My mystery waited for me behind a hospital door. Was I in denial, or ignorant? Or both? I could have looked it up. I could have researched what was waiting for me. No, ignorance is bliss, better to go to the guillotine with your head held high, not seeing the heads rolling Torturers do that, they kill a few people to scare the hell out of the others. Kill a few chickens to scare the monkeys, as the Chinese say.
She looked harmless, the lady in the white lab coat. A grandmotherly type. She told me to take my shirt and T shirt off. I did. I got up on the exam table, and she put a pillow on my lap. "Some people faint" she warns me, and I am perplexed. First she puts the electrodes on my back, to pick up my nerve responses. Oh they will respond, She knows how to elicit their attention.
"This will hurt" she says, knowing it will hurt like hell. Thank God, the first time is not bad, just a tingle. Like putting your finger in an electrical socket. The next one is worst, like wetting your finger and putting into the socket. The others are worst, my whole arm is in the socket, jumping and twitching as she finds my nerves. I almost faint. I think I smell burning flesh, but she is too good, she puts some kind of cream, it creates a better connection point. I am in the bath tub and the hair dryer has fallen in. I think it can't worst than this. A low moan escapes my lips. I go into the pain. My muscles jerk spasmodically, she pulls them like a puppet. In the back ground I listen to the doctor dictating his notes, or making calls to set up botulism shot appointments. Women, or men, will pay for the pain to look young again. I would pay to have the pain stop. And it does. Finally.

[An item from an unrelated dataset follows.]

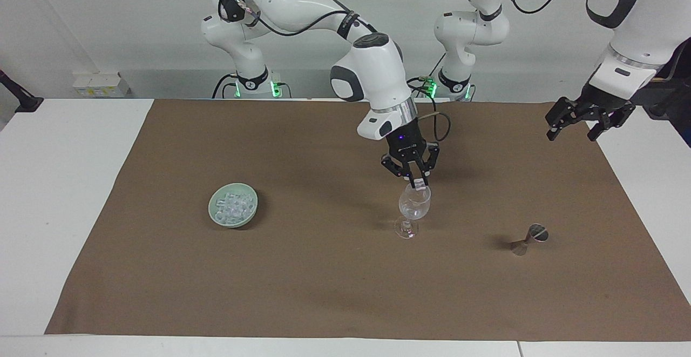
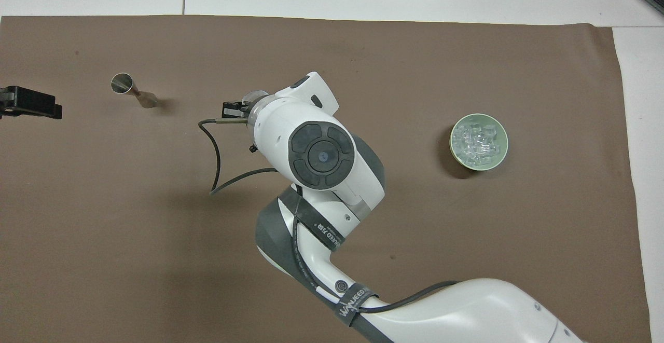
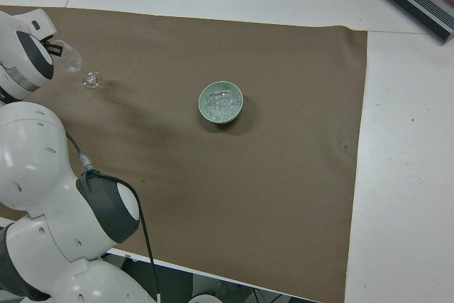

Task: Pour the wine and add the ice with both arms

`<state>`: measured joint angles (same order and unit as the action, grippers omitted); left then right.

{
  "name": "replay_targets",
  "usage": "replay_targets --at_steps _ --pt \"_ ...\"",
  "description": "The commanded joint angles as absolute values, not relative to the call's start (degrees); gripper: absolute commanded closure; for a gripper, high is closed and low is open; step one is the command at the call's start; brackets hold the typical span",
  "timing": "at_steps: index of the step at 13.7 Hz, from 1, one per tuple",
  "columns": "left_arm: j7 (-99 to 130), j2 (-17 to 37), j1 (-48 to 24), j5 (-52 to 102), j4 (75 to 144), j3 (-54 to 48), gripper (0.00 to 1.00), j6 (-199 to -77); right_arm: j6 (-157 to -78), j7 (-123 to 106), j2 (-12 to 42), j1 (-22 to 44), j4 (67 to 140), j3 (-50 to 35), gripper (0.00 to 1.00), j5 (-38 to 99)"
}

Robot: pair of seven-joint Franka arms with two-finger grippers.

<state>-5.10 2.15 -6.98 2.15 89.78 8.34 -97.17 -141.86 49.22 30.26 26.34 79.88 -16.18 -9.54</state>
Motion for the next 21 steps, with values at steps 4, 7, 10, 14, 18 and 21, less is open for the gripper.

But it was only the warm up act. The main event is next. He takes out the needle from the sterile packaging. I make a joke about making sure it is sterile. Wrong move. He doesn't take it kindly. He is the master of pain. And I am his victim. What I remember, other than the worst pain of my life, is the crackle of the machine that records my nerve responses. I want to hear the sounds, because it means I am alive, my nerves are working.

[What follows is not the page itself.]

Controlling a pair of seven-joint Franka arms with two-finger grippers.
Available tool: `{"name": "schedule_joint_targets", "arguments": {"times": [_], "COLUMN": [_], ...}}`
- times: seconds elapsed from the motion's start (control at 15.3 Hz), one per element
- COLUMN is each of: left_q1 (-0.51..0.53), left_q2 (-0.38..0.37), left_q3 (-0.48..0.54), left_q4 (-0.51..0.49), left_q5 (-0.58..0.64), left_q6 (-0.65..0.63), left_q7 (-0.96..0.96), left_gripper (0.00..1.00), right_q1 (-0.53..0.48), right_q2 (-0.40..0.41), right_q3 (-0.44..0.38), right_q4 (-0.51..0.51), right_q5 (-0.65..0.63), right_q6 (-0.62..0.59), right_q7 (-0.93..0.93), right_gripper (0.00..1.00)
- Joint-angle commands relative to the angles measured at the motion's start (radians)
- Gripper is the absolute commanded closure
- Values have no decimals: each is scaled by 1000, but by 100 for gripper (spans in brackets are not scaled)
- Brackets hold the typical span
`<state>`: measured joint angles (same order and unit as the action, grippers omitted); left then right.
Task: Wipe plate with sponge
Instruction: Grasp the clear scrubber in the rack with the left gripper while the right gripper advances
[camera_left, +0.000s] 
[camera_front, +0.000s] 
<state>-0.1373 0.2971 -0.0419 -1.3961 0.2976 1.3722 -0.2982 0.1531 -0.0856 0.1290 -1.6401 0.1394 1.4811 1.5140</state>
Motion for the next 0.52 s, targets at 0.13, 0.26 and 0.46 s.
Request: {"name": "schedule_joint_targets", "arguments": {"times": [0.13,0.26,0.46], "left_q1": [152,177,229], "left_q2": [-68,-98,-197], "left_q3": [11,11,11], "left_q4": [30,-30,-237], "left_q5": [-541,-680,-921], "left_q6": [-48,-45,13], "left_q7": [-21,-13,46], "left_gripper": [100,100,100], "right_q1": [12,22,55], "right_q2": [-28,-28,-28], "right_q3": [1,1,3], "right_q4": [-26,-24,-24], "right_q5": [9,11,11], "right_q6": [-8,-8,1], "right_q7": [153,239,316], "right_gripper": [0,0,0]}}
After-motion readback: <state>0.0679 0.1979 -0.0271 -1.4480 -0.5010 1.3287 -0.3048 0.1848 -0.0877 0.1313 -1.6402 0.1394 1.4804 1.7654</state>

He takes the needle and starts with my hand. Should I tell you this? I keep thinking it could be worse, it could be my penis or my eye. I make excuses for the pain. My eyes flutter, and after he takes the needle out of my flesh, there is an aftershock of pain. As if my nerves like it, they want it to have it again. The needle leaves a burning sensation. The needle brings forth blood, as he goes up my forearm pricking me with the long needle.
Right, I forgot the nerves are deeper in my biceps. The needle plunges into my muscle. He twists it around, making sure I am awake. He wants me to move my fingers, my arm with the needle in me. What fun. I think I now know what prisoners go through. A tear runs down my cheek, but I refuse to cry out.
Then he finds the nerve that is dead on my back. No sound from the machine. My muscle is flat. The doctor explains that he might puncture my lung with the needle if he is to find the nerve - there is a possibility of pneumothorax and I could end up in the hospital for a couple of days (or worse). If I had only known this before. Oh what fun, I have illustrated it, now I can experience it. He tells me it is my choice. (I know there is the possibility of complications; maybe death, and maybe paralysis. I don't want to over dramatize it and most patients are ignorant, but we know it, we don't mention it, but it is there between us, unspoken.)
Go ahead, I tell him.
Afterward, I make a joke that he didn't kill me. He puts bandaids on my arm, and I make it to the car. I should have come with someone. My right arm aches all over, ghost pains shoot up my arm. As always, I am alone in my pain, like an animal that goes into hiding to lick it's wounds.